Sturmtief „Sabine“ hat keine größeren Schäden angerichtet
Bäume und Ziegel fallen: 19 Einsätze für die Wehr

Drensteinfurt -

Die Wersestadt scheint eher glimpflich davongekommen zu sein. Sturmtief „Sabine“ hat am Sonntag und Montag zwar für ordentlich Wirbel gesorgt, aber keine größeren Schäden angerichtet. In der Teamschule ging es ruhig zu: Alle Schüler waren zu Hause geblieben.

Montag, 10.02.2020, 12:20 Uhr aktualisiert: 11.02.2020, 17:24 Uhr
Ein paar Dachpfannen hatte „Sabine“ vom Altbau der Sekundarschule gefegt. Die Bauhof-Mitarbeiter waren schnell zur Stelle, um aufzuräumen.
Ein paar Dachpfannen hatte „Sabine“ vom Altbau der Sekundarschule gefegt. Die Bauhof-Mitarbeiter waren schnell zur Stelle, um aufzuräumen. Foto: Nicole Evering

Die Feuerwehr meldete bis Sonntagabend lediglich vier sturmbedingte Einsätze in Drensteinfurt und Walstedde. Es galt, eine Baustellenabsperrung abzusichern. In zwei Fällen waren Bäume auf die Straße gestürzt und mussten entfernt werden. Ein Baum drohte auf ein Haus zu fallen. „Alle Einsätze konnten problemlos abgearbeitet werden“, teilt Sprecher Frank Kronshage mit. Insgesamt waren 66 Einsatzkräfte der Löschzüge Drensteinfurt und Walstedde von 16 bis 20 Uhr in Bereitschaft.

Weitere 15 Einsätze kamen in der Nacht bis 3.30 Uhr und am frühen Montagmorgen ab 5.25 Uhr bis zum Mittag hinzu. Alle drei Löschzüge waren unterwegs. In Rinkerode waren die Einsatzkräfte am Morgen drei Mal ausgerückt, um Bäume von den Straßen zu holen. Darüber hinaus mussten Stromleitungen beseitigt sowie herabfallende Dachziegel gesichert und die Gefahrenbereiche abgesperrt werden. „Verletzte gab es keine“, berichtet Kronshage.

In der Teamschule ging es derweil beinahe ein wenig gespenstisch zu. Am Sonntagnachmittag hatte die Schulleitung nach Absprache mit der Schulpflegschaft entschieden, den Unterricht ausfallen zu lassen. Das hatten im Vorfeld auch andere Städte so angekündigt, unter anderem Münster, Ahlen und Warendorf. „Für Eltern, die allerdings auf eine Betreuung ihrer Kinder angewiesen waren, haben wir Notgruppen eingerichtet“, erklärte Schulleiterin Anja Sachsenhausen am Montagvormittag auf WN-Anfrage. Es seien ein gemeinsames Frühstück und Sportangebote geplant gewesen.

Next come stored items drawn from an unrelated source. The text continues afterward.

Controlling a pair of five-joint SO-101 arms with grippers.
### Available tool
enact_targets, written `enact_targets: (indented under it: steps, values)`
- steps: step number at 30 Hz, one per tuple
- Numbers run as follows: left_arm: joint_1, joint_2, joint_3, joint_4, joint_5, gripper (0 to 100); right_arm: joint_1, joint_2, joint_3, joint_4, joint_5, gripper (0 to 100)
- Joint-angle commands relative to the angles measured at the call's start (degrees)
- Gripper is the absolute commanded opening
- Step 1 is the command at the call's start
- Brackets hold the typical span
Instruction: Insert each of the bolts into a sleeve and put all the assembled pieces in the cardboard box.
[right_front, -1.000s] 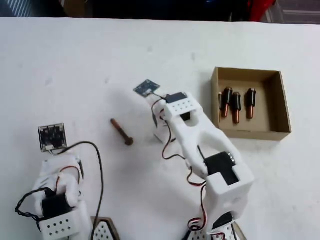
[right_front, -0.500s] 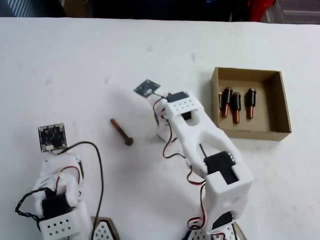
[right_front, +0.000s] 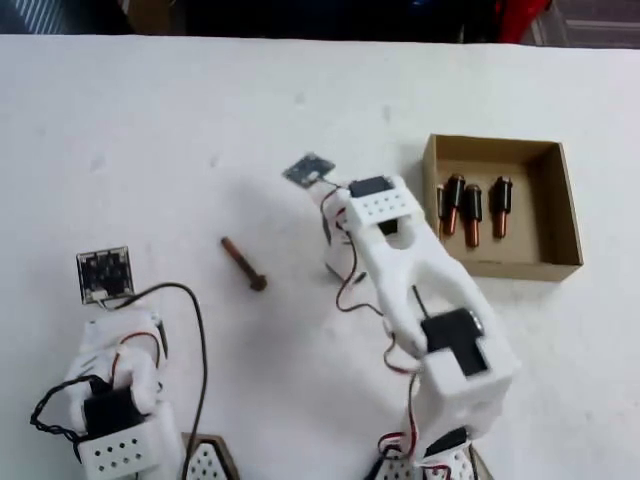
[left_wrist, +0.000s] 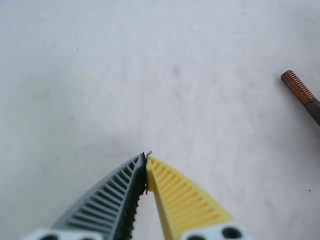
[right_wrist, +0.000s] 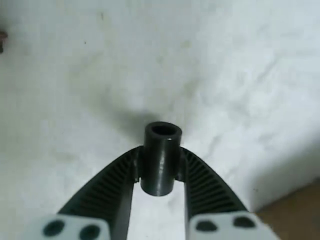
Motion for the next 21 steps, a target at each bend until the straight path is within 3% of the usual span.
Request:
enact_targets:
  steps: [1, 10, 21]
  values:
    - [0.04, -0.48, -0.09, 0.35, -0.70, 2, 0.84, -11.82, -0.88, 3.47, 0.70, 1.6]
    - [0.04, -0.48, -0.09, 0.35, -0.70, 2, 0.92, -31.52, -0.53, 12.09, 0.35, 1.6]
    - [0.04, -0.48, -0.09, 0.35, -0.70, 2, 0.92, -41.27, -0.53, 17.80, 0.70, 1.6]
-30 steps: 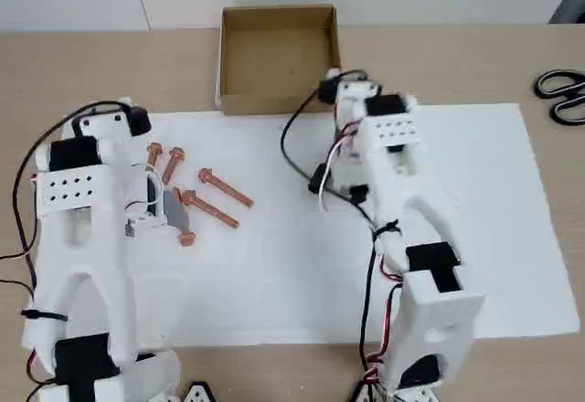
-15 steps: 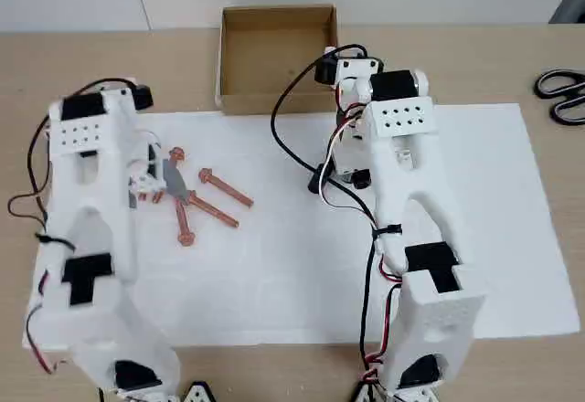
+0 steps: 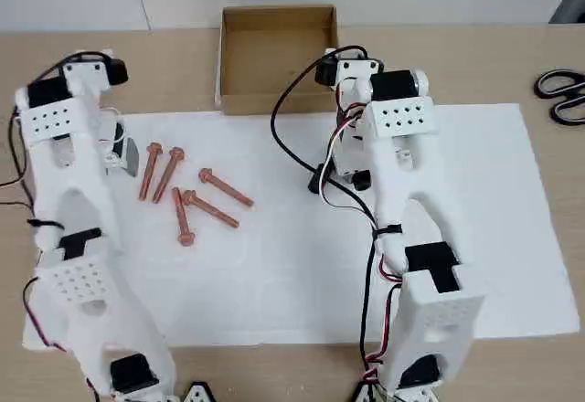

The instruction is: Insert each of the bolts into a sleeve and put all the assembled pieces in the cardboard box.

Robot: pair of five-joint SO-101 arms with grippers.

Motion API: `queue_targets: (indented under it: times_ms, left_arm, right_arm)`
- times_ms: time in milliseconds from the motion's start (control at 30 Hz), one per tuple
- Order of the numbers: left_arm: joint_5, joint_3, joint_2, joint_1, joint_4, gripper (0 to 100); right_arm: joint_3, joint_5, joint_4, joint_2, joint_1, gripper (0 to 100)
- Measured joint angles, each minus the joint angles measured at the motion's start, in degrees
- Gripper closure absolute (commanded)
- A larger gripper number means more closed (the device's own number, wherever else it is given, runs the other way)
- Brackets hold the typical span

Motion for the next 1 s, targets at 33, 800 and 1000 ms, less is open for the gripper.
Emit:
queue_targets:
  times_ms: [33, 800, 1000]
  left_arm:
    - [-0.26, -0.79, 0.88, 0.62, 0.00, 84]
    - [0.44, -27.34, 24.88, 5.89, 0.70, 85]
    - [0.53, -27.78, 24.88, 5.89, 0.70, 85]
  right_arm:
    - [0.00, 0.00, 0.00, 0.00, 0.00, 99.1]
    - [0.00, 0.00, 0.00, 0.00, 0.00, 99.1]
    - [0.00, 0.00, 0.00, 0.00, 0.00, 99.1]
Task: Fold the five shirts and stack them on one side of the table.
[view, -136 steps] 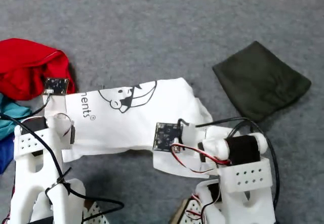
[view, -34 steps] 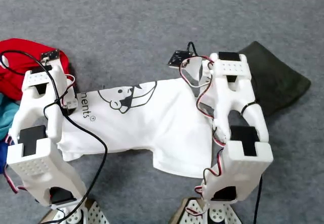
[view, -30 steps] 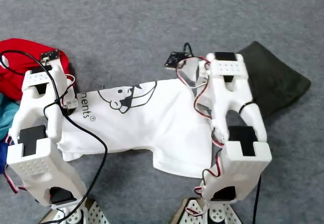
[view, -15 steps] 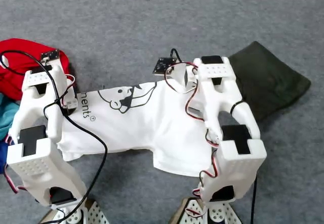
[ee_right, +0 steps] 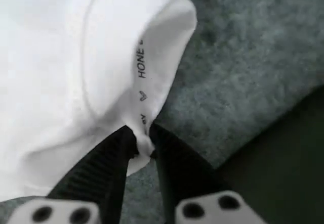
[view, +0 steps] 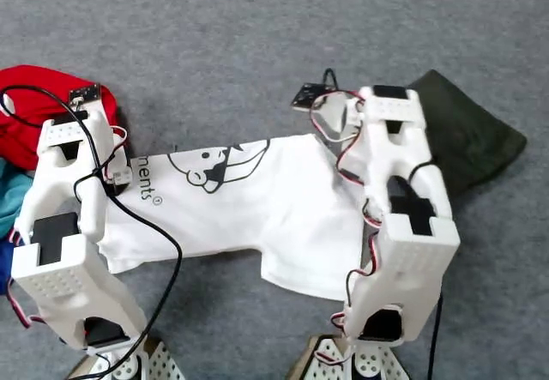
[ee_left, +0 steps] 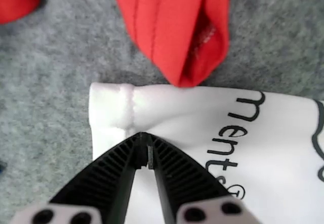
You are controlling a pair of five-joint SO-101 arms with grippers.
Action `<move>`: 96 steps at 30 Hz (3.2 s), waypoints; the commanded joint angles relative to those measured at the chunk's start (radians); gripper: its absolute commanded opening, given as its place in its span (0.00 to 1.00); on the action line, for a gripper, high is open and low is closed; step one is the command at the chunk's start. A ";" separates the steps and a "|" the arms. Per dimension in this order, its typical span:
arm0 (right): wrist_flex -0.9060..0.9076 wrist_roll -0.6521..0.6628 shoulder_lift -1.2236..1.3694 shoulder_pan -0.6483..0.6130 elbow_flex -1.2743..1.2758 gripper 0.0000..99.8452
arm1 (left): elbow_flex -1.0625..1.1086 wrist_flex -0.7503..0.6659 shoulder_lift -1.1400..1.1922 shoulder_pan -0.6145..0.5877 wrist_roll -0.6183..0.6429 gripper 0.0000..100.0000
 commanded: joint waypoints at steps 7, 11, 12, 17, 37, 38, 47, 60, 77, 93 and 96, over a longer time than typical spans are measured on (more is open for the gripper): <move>0.003 -0.023 -0.005 0.097 -0.081 0.05 | -0.031 -0.025 0.005 0.003 0.003 0.02; 0.031 -0.057 -0.018 0.122 -0.130 0.21 | -0.031 -0.025 0.005 0.003 0.003 0.02; 0.052 -0.055 -0.030 0.122 -0.143 0.24 | -0.031 -0.025 0.005 0.003 0.003 0.02; 0.169 -0.055 -0.166 0.111 -0.176 0.26 | -0.031 -0.025 0.005 0.003 0.003 0.02; -0.025 -0.230 0.008 -0.272 -0.122 0.01 | -0.029 -0.023 0.004 0.000 0.005 0.02; -0.049 -0.229 0.050 -0.242 -0.133 0.01 | -0.029 -0.018 0.004 0.002 0.003 0.02; 0.041 -0.201 0.219 -0.070 -0.401 0.01 | -0.032 0.002 0.002 0.005 -0.003 0.02; 0.227 -0.126 -0.111 -0.116 -0.285 0.01 | -0.127 0.241 -0.199 0.006 -0.087 0.02; 0.135 0.031 -0.782 -0.124 0.513 0.01 | 0.655 -0.006 -0.615 0.118 -0.166 0.02; -0.012 -0.035 -0.782 -0.403 0.908 0.01 | 0.732 -0.054 -0.616 0.040 -0.212 0.02; -0.012 -0.031 -0.782 -0.409 0.941 0.01 | 0.730 -0.052 -0.625 0.003 -0.258 0.02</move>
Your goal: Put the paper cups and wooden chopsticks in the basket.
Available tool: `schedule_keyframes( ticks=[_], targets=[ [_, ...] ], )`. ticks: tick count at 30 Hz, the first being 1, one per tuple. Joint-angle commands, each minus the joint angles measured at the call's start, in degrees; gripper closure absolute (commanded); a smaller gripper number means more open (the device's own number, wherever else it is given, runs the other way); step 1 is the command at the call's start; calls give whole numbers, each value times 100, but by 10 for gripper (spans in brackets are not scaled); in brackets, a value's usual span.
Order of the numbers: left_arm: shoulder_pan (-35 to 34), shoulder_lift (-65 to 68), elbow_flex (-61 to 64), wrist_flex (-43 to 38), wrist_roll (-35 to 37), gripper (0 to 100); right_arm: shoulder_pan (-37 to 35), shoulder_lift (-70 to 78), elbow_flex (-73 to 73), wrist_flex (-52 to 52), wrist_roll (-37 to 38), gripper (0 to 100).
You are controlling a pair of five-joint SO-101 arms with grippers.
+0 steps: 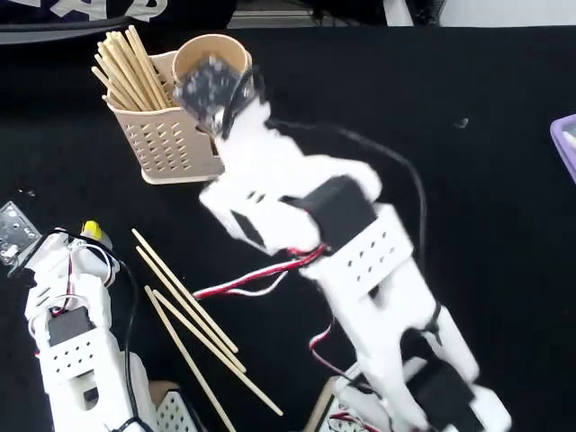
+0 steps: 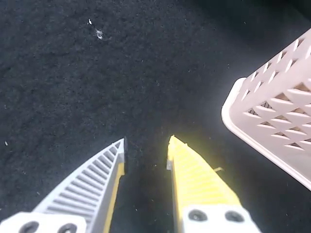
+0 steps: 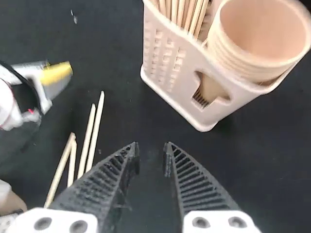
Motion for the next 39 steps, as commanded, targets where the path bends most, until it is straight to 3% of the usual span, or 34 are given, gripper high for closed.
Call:
schedule_keyframes(
  ticks=[1, 7, 11, 14, 21, 32, 39],
  targets=[
    [-40, -88, -75, -97, 53, 848, -264, -936, 2958, -1697, -44, 905],
    [-92, -88, -127, -97, 53, 848, -1134, -1147, 5015, -3279, -62, 815],
    [-136, -88, -163, -114, 53, 848, -1688, -690, 5587, -4229, -448, 811],
    [-576, -44, -347, -88, 79, 848, -1925, -31, 5640, -4747, -607, 809],
    [-1508, -44, -444, -123, 677, 847, -1934, 1314, 4971, -4782, -624, 808],
    [-1587, -44, -444, -123, 791, 847, -1855, 1560, 4778, -4712, -624, 810],
    [-1578, -44, -444, -123, 791, 847, -2040, 725, 4840, -4316, -844, 807]
  ],
)
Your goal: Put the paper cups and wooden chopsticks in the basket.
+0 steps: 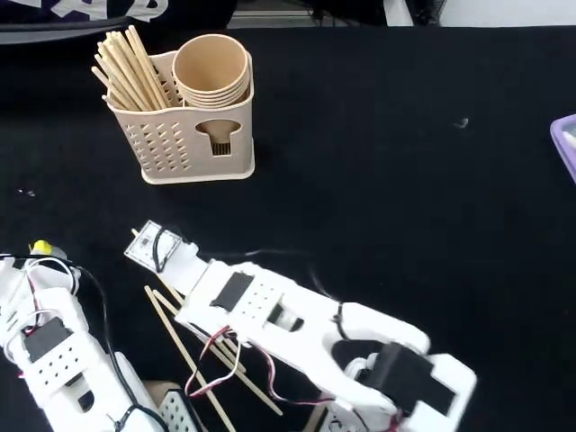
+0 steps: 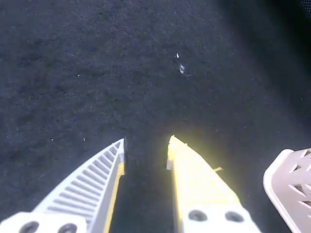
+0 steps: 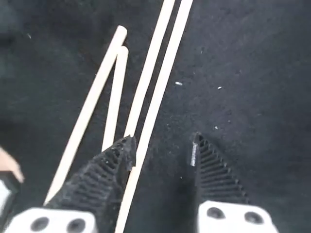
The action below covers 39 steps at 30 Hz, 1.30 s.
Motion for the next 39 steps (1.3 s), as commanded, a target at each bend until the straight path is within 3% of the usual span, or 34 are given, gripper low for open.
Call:
schedule_keyframes(
  ticks=[1, 9, 23, 28, 39],
  targets=[
    [-22, -44, -444, -123, 35, 847, -264, -611, -13, -62, -193, 807],
    [-13, -70, -444, -123, 35, 847, -422, 242, -22, -686, -193, 807],
    [-13, -79, -435, -114, 26, 846, 79, 1305, -1332, 835, -176, 814],
    [-13, -79, -435, -114, 26, 846, 53, 1349, -1349, 923, 26, 993],
    [-13, -88, -426, -123, 26, 845, 554, 1305, -1341, 1020, 70, 988]
  ],
)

Kollegium vollzählig erschienen

Um die Nachricht zu verbreiten, seien am Sonntag verschiedene Kanäle genutzt worden. Das scheint gut funktioniert zu haben: Bis 10 Uhr war kein einziger Schüler an der Sendenhorster Straße aufgetaucht – das Lehrerkollegium hingegen war vollzählig erschienen. „Das ist ein bisschen geschenkte Zeit für uns, wie ein pädagogischer Tag“, berichtete Sachsenhausen, dass die Lehrer keineswegs untätig waren. „Wir nutzen die Zeit zur Unterrichtsvorbereitung. Außerdem hat sich der Arbeitskreis getroffen, der mit der Fortschreibung der Schulentwicklungsplanung beschäftigt ist.“

„Sabine“ hatte indes einen überschaubaren Teil des Daches der kleinen Turnhalle am Altbau des Gebäudes abgedeckt. Die Pfannen lagen auf dem Schulhof verstreut. Schnell waren die Bauhof-Mitarbeiter zur Stelle, um aufzuräumen. Im Stadtgebiet sei es aber eher ruhig geblieben, berichteten sie.

Dafür kam es in den Bauerschaften zu einigen Beeinträchtigungen. Bäume auf Wirtschaftswegen, zum Beispiel in Mersch, zwangen Autofahrer zum Umkehren. In ein Wohnhaus war der Blitz eingeschlagen.